#### WHAT YOU WILL DO
Could you restate exactly the lines that begin at the line with "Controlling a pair" and end at the final line of the data?

= Beginning of Section =

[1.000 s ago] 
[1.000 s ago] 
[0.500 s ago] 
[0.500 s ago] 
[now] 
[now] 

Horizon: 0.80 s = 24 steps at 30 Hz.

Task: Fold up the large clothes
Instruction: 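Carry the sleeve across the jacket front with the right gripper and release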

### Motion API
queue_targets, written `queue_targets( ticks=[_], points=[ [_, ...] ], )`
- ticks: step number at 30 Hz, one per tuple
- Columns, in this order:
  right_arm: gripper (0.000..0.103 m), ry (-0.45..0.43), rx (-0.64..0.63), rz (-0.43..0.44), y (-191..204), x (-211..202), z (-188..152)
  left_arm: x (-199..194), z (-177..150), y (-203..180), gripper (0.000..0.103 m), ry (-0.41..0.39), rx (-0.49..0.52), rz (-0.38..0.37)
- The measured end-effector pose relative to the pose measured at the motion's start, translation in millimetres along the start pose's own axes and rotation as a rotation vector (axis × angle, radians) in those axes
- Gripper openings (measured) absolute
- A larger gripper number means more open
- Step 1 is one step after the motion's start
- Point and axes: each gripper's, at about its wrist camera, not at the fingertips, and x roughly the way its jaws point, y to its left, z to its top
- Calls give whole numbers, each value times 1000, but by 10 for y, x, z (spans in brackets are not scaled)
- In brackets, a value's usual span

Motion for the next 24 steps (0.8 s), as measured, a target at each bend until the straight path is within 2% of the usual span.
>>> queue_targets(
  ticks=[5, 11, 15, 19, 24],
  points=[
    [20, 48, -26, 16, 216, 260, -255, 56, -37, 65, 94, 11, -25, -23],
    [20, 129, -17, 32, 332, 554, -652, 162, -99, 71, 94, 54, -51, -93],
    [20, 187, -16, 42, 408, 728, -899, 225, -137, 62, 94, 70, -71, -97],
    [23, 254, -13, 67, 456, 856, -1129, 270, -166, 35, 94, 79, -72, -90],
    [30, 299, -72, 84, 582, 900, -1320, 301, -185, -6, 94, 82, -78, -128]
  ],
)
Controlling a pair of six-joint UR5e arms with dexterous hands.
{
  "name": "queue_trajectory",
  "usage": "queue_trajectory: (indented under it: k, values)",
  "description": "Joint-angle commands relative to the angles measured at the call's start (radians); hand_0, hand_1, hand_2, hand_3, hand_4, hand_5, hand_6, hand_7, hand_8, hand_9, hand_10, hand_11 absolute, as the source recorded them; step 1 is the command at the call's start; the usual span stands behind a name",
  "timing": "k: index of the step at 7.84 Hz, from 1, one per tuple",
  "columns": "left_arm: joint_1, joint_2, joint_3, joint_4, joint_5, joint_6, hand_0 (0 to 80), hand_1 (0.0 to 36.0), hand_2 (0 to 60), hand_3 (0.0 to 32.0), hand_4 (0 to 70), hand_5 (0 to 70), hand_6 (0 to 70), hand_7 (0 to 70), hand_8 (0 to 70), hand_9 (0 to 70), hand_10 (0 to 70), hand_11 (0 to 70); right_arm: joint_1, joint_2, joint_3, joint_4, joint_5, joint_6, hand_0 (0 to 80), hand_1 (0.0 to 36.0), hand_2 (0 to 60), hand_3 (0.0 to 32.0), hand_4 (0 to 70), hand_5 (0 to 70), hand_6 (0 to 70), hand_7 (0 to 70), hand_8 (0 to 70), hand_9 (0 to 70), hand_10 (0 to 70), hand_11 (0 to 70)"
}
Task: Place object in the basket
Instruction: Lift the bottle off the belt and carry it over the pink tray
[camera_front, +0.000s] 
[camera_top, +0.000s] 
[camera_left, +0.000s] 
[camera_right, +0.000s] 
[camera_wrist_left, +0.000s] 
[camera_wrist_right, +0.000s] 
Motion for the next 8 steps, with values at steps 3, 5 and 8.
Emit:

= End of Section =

#### ANSWER AREA
Controlling a pair of six-joint UR5e arms with dexterous hands.
{
  "name": "queue_trajectory",
  "usage": "queue_trajectory: (indented under it: k, values)",
  "description": "Joint-angle commands relative to the angles measured at the call's start (radians); hand_0, hand_1, hand_2, hand_3, hand_4, hand_5, hand_6, hand_7, hand_8, hand_9, hand_10, hand_11 absolute, as the source recorded them; step 1 is the command at the call's start; the usual span stands behind a name",
  "timing": "k: index of the step at 7.84 Hz, from 1, one per tuple",
  "columns": "left_arm: joint_1, joint_2, joint_3, joint_4, joint_5, joint_6, hand_0 (0 to 80), hand_1 (0.0 to 36.0), hand_2 (0 to 60), hand_3 (0.0 to 32.0), hand_4 (0 to 70), hand_5 (0 to 70), hand_6 (0 to 70), hand_7 (0 to 70), hand_8 (0 to 70), hand_9 (0 to 70), hand_10 (0 to 70), hand_11 (0 to 70); right_arm: joint_1, joint_2, joint_3, joint_4, joint_5, joint_6, hand_0 (0 to 80), hand_1 (0.0 to 36.0), hand_2 (0 to 60), hand_3 (0.0 to 32.0), hand_4 (0 to 70), hand_5 (0 to 70), hand_6 (0 to 70), hand_7 (0 to 70), hand_8 (0 to 70), hand_9 (0 to 70), hand_10 (0 to 70), hand_11 (0 to 70)"
}
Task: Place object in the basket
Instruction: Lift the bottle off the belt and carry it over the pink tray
[camera_front, +0.000s] 
[camera_top, +0.000s] 
[camera_left, +0.000s] 
[camera_right, +0.000s] 
[camera_wrist_left, +0.000s] 
[camera_wrist_right, +0.000s] 
Motion for the next 8 steps, with values at steps 3, 5 and 8.
Emit:

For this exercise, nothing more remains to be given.